Drama: “Der Baader Meinhof Komplex“ dokumentiert die wichtigste Dekade deutscher Nachkriegsgeschichte - aber mehr leistet der Film nicht

Das erste Medienecho verhallt, und Produzent Bernd Eichinger dürfte zufrieden sein: Seine PR-Inszenierung zum Start von "Der Baader Meinhof Komplex" ist erfolgreich; die Kinokasse wird klingeln. Der Spielfilm ist der aufmerksamkeitsstärkste des Jahres - und auch deshalb einer der wichtigsten.

Tatsächlich trägt die eindringliche Wucht vieler Bilder den umwälzenden Ereignissen des Deutschen Herbstes 1977 (die hier weder nacherzählt werden sollen noch können), seinem Nährboden und seiner Vorgeschichte Rechnung, wird die blutige Schneise des Terrors dokumentiert, die die Rote Armee Fraktion (RAF) mit unbeschreiblicher Brutalität in die bundesrepublikanische Geschichte schlug.
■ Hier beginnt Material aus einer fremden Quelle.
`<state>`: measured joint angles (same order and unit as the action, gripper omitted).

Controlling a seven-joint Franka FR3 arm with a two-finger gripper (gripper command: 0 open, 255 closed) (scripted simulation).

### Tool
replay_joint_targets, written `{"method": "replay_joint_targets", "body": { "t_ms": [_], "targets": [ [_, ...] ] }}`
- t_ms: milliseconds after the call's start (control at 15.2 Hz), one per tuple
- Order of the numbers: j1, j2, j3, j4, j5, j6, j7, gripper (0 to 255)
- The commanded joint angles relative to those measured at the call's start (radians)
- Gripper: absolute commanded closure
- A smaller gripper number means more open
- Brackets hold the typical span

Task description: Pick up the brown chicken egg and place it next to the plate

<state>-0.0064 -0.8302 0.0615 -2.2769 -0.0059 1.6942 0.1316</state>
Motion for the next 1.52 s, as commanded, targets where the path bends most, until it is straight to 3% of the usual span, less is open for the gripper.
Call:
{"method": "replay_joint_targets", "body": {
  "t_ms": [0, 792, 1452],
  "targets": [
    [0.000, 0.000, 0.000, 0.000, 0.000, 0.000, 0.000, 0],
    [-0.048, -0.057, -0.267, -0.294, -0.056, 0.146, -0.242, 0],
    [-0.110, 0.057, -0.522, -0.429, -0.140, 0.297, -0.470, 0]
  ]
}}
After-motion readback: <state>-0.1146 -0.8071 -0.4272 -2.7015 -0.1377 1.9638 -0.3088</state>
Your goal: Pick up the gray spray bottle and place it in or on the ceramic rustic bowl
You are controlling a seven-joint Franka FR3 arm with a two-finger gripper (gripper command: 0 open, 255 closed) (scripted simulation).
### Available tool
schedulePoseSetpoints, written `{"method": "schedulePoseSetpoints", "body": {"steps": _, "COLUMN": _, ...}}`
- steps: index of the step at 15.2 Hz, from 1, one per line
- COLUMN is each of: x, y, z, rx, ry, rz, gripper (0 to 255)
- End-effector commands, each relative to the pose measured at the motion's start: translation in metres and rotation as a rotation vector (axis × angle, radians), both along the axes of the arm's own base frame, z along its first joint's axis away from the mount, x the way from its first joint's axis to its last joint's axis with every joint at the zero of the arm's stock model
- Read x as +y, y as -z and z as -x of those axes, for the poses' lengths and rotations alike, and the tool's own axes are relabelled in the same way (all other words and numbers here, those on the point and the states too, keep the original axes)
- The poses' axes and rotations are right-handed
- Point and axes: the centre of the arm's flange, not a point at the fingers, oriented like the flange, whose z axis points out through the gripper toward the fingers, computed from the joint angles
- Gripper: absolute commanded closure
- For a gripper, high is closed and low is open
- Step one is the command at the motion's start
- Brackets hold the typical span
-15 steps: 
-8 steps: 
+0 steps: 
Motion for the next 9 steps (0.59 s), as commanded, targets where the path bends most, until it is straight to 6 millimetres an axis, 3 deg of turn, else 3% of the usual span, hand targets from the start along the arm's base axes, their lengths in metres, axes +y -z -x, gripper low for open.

Häufig kommt dabei die Handkamera (Rainer Klausmann, u. a. "Der Untergang") zum Einsatz, folgt den Schauspielern, gibt ihnen Freiräume, statt sie einzuengen. Sie macht den Betrachter unmittelbar zum Teil der von Polizisten niedergeprügelten Demonstranten, schickt ihn in die Kugelhagel, in denen viele RAF-Opfer starben, oder lässt ihn wie durch eine Lupe in die Gesichter der Protagonisten blicken.

Das erzeugt unheimliche Nähe und wird vordergründig dem Anspruch gerecht, mit dem Eichinger und Regisseur Uli Edel angetreten sind: das beeindruckende Standardwerk von Stefan Aust möglichst dicht an der Vorlage zu adaptieren. Sein (zuerst 1985 und jetzt in einer erweiterten Neufassung erschienener) "Baader Meinhof Komplex" schafft den schwierigen Schritt vom Sachbuch zur Literatur; Aust macht in dem 1000-Seiten-Werk aus einer nahezu vollständigen Faktensammlung mit guter, nicht effekthaschender Dramaturgie, schnörkelloser Sprache und kenntnisreicher Einordnung der Taten und Tatsachen in große Zusammenhänge einen hochspannenden Thriller, sofern man im Zusammenhang mit dem Terror-Sujet überhaupt diese Unterhaltungskategorie verwenden will und darf.

"Der Baader Meinhof Komplex" ist also eine Literaturverfilmung - aber eine mit Schwächen. Denn mit einer - wegen der Stofffülle zwangsweise unvollständigen - Blaupause kann es im Kino nicht getan sein. Die große narrative Linie fehlt ebenso wie ein Führer durch die Faktenflut; am Ende bleibt ein seltsam belangloses Nach-, Neben- und Miteinander der historischen Haltepunkte, ein letztlich hilf- und haltungsloser Film. Inszeniert entgegen dem ursprünglichen Plan streckenweise eben doch als spannendes, finessenreiches Action-Genrekino, wenngleich mit einem ausgezeichneten Ensemble, das einige der deutschen Stars vereint.

Herausragend unter den Hauptdarstellern ist Martina Gedeck als Ulrike Meinhof; in ihrem Spiel manifestiert sich noch am ehesten das schwer Fassbare im Wesen der Originalfigur. Moritz Bleibtreu bleibt Moritz Bleibtreu - das ist das Problem des Andreas-Baader-Darstellers. Seine Interpretation des Terroristen bewegt sich nicht immer sicher auf dem Grat zwischen lächerlichem, proletenhaften Revolutionsclown und politisch getriebenem Agitator. Johanna Wokalek schließlich verleiht Gudrun Ensslin einerseits etwas Dämonisches, bietet aber andererseits Erklärungsansätze für die Frage, wie die Pastorentochter und Mutter eines Säuglings in die Radikalität abdriftete und letztlich die geistige Führung dieser RAF-Generation an sich riss.

Der "BaaderMeinhof Komplex" ist kein Opfer-, sondern ein Täterfilm - eine legitime Perspektive. Was er leisten kann, ist vor allem jüngeren Betrachtern eine grobe Übersicht der wichtigsten Dekade deutscher Nachkriegsgeschichte zu geben. Im besten Fall weckt er Interesse für die politisch-gesellschaftlichen Zusammenhänge dieser Zeit und regt zu weiterer Lektüre an. Denk- und Diskussionsansätze wie etwa "Stammheim" (1986) oder der TV-Zweiteiler "Todesspiel" (1997, siehe DVD-Tipps rechts) liefert er indes nicht.